- [ASSIGNED TASK] These entries must be printed again exactly as they are.

[Stored items]
---
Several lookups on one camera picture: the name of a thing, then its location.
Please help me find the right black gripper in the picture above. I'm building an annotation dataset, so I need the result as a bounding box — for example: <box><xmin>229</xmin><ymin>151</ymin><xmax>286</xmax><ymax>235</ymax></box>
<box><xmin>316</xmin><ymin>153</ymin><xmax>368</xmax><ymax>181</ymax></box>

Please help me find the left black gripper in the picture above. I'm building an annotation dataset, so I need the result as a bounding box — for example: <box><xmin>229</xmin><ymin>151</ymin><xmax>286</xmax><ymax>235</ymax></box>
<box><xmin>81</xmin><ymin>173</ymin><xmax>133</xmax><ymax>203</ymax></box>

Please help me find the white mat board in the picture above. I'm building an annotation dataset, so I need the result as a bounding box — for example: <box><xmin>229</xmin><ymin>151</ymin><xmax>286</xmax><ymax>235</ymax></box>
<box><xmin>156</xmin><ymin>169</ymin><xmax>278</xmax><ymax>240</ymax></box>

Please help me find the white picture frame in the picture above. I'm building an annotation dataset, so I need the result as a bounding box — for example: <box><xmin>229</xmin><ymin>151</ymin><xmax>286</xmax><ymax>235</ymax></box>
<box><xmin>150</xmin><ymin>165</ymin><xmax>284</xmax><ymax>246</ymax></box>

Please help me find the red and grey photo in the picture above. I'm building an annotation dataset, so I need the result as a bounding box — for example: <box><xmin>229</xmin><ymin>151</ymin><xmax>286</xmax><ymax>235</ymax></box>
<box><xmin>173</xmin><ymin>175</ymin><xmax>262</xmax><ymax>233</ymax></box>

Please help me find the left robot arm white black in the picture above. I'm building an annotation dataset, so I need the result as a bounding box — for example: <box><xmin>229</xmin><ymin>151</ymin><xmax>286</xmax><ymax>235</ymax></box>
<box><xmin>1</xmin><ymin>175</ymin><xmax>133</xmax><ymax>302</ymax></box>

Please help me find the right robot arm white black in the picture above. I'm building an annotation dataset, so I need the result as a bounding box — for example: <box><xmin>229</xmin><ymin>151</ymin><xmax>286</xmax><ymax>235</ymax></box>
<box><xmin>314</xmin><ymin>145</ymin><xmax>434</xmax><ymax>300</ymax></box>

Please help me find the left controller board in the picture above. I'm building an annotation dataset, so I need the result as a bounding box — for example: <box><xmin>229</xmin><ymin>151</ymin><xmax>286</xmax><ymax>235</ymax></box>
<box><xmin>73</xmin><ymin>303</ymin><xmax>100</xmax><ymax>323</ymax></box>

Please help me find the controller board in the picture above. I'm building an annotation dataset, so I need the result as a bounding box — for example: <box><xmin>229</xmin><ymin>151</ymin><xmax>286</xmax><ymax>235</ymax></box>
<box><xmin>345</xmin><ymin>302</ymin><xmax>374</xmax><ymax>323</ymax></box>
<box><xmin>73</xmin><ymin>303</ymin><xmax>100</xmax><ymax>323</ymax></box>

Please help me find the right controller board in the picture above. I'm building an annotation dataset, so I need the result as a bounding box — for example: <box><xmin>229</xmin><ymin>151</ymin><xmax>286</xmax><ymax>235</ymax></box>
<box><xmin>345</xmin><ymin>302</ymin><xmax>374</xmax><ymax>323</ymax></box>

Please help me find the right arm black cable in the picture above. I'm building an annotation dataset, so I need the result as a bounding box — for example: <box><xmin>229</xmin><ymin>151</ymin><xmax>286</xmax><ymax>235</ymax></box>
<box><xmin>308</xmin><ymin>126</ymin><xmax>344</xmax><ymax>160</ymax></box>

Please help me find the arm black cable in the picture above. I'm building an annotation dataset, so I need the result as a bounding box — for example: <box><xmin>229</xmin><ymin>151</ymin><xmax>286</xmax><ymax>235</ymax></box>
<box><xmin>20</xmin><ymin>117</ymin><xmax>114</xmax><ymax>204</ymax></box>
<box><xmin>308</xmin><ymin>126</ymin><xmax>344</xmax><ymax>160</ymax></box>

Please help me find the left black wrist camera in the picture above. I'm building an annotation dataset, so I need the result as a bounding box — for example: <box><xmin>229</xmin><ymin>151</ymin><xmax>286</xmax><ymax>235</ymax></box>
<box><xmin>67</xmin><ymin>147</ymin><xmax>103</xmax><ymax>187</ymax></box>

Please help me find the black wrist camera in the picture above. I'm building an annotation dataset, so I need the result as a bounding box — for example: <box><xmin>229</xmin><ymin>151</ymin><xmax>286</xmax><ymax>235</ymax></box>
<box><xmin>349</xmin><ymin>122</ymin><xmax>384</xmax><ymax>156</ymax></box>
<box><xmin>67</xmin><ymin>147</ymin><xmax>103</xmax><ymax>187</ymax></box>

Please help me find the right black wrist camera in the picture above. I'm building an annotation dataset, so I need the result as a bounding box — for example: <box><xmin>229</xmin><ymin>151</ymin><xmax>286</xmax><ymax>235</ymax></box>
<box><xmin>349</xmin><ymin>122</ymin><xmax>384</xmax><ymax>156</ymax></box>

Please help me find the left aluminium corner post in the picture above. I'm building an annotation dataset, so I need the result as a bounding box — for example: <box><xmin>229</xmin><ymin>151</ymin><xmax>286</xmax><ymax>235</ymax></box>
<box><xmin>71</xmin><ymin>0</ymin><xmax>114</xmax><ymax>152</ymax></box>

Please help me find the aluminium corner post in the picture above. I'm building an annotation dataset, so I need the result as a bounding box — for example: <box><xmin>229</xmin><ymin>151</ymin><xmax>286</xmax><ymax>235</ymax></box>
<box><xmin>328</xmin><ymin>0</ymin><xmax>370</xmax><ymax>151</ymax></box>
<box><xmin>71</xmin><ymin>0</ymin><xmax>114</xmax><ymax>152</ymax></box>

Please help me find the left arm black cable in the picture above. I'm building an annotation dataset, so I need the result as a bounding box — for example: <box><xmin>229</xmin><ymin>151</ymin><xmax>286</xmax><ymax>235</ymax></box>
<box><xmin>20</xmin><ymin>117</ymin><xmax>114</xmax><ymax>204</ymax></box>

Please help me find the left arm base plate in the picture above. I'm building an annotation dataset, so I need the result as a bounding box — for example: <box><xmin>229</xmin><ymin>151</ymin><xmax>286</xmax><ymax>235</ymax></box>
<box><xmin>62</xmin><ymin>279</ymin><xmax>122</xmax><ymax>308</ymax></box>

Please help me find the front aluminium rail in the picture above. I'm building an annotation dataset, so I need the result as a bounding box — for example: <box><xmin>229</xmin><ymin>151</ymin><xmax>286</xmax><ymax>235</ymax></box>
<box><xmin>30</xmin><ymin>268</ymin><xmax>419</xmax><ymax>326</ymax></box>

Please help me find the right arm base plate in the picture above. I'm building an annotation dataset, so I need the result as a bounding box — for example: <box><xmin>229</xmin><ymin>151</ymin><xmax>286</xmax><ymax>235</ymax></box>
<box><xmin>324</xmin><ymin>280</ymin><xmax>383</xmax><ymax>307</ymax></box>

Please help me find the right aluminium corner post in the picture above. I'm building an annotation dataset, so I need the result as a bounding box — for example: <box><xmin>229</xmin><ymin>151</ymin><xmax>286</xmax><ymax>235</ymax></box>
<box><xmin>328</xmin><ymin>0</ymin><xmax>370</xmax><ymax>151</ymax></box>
---
- [SOLUTION TO THIS EXERCISE]
Several lookups on one camera picture: the name of a thing, then its location.
Please help me find the right black gripper in the picture above. I'm building an annotation dataset, so I need the result as a bounding box — for example: <box><xmin>229</xmin><ymin>151</ymin><xmax>286</xmax><ymax>235</ymax></box>
<box><xmin>316</xmin><ymin>153</ymin><xmax>368</xmax><ymax>181</ymax></box>

Please help me find the left black gripper in the picture above. I'm building an annotation dataset, so I need the result as a bounding box — for example: <box><xmin>229</xmin><ymin>151</ymin><xmax>286</xmax><ymax>235</ymax></box>
<box><xmin>81</xmin><ymin>173</ymin><xmax>133</xmax><ymax>203</ymax></box>

Please help me find the white mat board in the picture above. I'm building an annotation dataset, so I need the result as a bounding box — for example: <box><xmin>229</xmin><ymin>151</ymin><xmax>286</xmax><ymax>235</ymax></box>
<box><xmin>156</xmin><ymin>169</ymin><xmax>278</xmax><ymax>240</ymax></box>

Please help me find the white picture frame in the picture above. I'm building an annotation dataset, so I need the result as a bounding box — for example: <box><xmin>229</xmin><ymin>151</ymin><xmax>286</xmax><ymax>235</ymax></box>
<box><xmin>150</xmin><ymin>165</ymin><xmax>284</xmax><ymax>246</ymax></box>

Please help me find the red and grey photo in the picture above. I'm building an annotation dataset, so I need the result as a bounding box — for example: <box><xmin>229</xmin><ymin>151</ymin><xmax>286</xmax><ymax>235</ymax></box>
<box><xmin>173</xmin><ymin>175</ymin><xmax>262</xmax><ymax>233</ymax></box>

Please help me find the left robot arm white black in the picture above. I'm building an annotation dataset, so I need the result as a bounding box — for example: <box><xmin>229</xmin><ymin>151</ymin><xmax>286</xmax><ymax>235</ymax></box>
<box><xmin>1</xmin><ymin>175</ymin><xmax>133</xmax><ymax>302</ymax></box>

Please help me find the right robot arm white black in the picture above. I'm building an annotation dataset, so I need the result as a bounding box — for example: <box><xmin>229</xmin><ymin>151</ymin><xmax>286</xmax><ymax>235</ymax></box>
<box><xmin>314</xmin><ymin>145</ymin><xmax>434</xmax><ymax>300</ymax></box>

Please help me find the left controller board in the picture above. I'm building an annotation dataset, so I need the result as a bounding box — for example: <box><xmin>229</xmin><ymin>151</ymin><xmax>286</xmax><ymax>235</ymax></box>
<box><xmin>73</xmin><ymin>303</ymin><xmax>100</xmax><ymax>323</ymax></box>

Please help me find the controller board in the picture above. I'm building an annotation dataset, so I need the result as a bounding box — for example: <box><xmin>229</xmin><ymin>151</ymin><xmax>286</xmax><ymax>235</ymax></box>
<box><xmin>345</xmin><ymin>302</ymin><xmax>374</xmax><ymax>323</ymax></box>
<box><xmin>73</xmin><ymin>303</ymin><xmax>100</xmax><ymax>323</ymax></box>

Please help me find the right controller board in the picture above. I'm building an annotation dataset, so I need the result as a bounding box — for example: <box><xmin>229</xmin><ymin>151</ymin><xmax>286</xmax><ymax>235</ymax></box>
<box><xmin>345</xmin><ymin>302</ymin><xmax>374</xmax><ymax>323</ymax></box>

Please help me find the right arm black cable in the picture above. I'm building an annotation dataset, so I need the result as a bounding box — for example: <box><xmin>229</xmin><ymin>151</ymin><xmax>286</xmax><ymax>235</ymax></box>
<box><xmin>308</xmin><ymin>126</ymin><xmax>344</xmax><ymax>160</ymax></box>

Please help me find the arm black cable in the picture above. I'm building an annotation dataset, so I need the result as a bounding box — for example: <box><xmin>229</xmin><ymin>151</ymin><xmax>286</xmax><ymax>235</ymax></box>
<box><xmin>20</xmin><ymin>117</ymin><xmax>114</xmax><ymax>204</ymax></box>
<box><xmin>308</xmin><ymin>126</ymin><xmax>344</xmax><ymax>160</ymax></box>

Please help me find the left black wrist camera in the picture above. I'm building an annotation dataset, so I need the result as a bounding box — for example: <box><xmin>229</xmin><ymin>151</ymin><xmax>286</xmax><ymax>235</ymax></box>
<box><xmin>67</xmin><ymin>147</ymin><xmax>103</xmax><ymax>187</ymax></box>

Please help me find the black wrist camera in the picture above. I'm building an annotation dataset, so I need the result as a bounding box — for example: <box><xmin>229</xmin><ymin>151</ymin><xmax>286</xmax><ymax>235</ymax></box>
<box><xmin>349</xmin><ymin>122</ymin><xmax>384</xmax><ymax>156</ymax></box>
<box><xmin>67</xmin><ymin>147</ymin><xmax>103</xmax><ymax>187</ymax></box>

Please help me find the right black wrist camera in the picture above. I'm building an annotation dataset, so I need the result as a bounding box — for example: <box><xmin>229</xmin><ymin>151</ymin><xmax>286</xmax><ymax>235</ymax></box>
<box><xmin>349</xmin><ymin>122</ymin><xmax>384</xmax><ymax>156</ymax></box>

Please help me find the left aluminium corner post in the picture above. I'm building an annotation dataset, so I need the result as a bounding box — for example: <box><xmin>229</xmin><ymin>151</ymin><xmax>286</xmax><ymax>235</ymax></box>
<box><xmin>71</xmin><ymin>0</ymin><xmax>114</xmax><ymax>152</ymax></box>

Please help me find the aluminium corner post in the picture above. I'm building an annotation dataset, so I need the result as a bounding box — for example: <box><xmin>229</xmin><ymin>151</ymin><xmax>286</xmax><ymax>235</ymax></box>
<box><xmin>328</xmin><ymin>0</ymin><xmax>370</xmax><ymax>151</ymax></box>
<box><xmin>71</xmin><ymin>0</ymin><xmax>114</xmax><ymax>152</ymax></box>

Please help me find the left arm black cable in the picture above. I'm building an annotation dataset, so I need the result as a bounding box — for example: <box><xmin>229</xmin><ymin>151</ymin><xmax>286</xmax><ymax>235</ymax></box>
<box><xmin>20</xmin><ymin>117</ymin><xmax>114</xmax><ymax>204</ymax></box>

Please help me find the left arm base plate in the picture above. I'm building an annotation dataset, so I need the result as a bounding box — for example: <box><xmin>229</xmin><ymin>151</ymin><xmax>286</xmax><ymax>235</ymax></box>
<box><xmin>62</xmin><ymin>279</ymin><xmax>122</xmax><ymax>308</ymax></box>

Please help me find the front aluminium rail in the picture above. I'm building an annotation dataset, so I need the result as a bounding box — for example: <box><xmin>229</xmin><ymin>151</ymin><xmax>286</xmax><ymax>235</ymax></box>
<box><xmin>30</xmin><ymin>268</ymin><xmax>419</xmax><ymax>326</ymax></box>

Please help me find the right arm base plate in the picture above. I'm building an annotation dataset, so I need the result as a bounding box — for example: <box><xmin>229</xmin><ymin>151</ymin><xmax>286</xmax><ymax>235</ymax></box>
<box><xmin>324</xmin><ymin>280</ymin><xmax>383</xmax><ymax>307</ymax></box>

Please help me find the right aluminium corner post in the picture above. I'm building an annotation dataset, so I need the result as a bounding box — for example: <box><xmin>229</xmin><ymin>151</ymin><xmax>286</xmax><ymax>235</ymax></box>
<box><xmin>328</xmin><ymin>0</ymin><xmax>370</xmax><ymax>151</ymax></box>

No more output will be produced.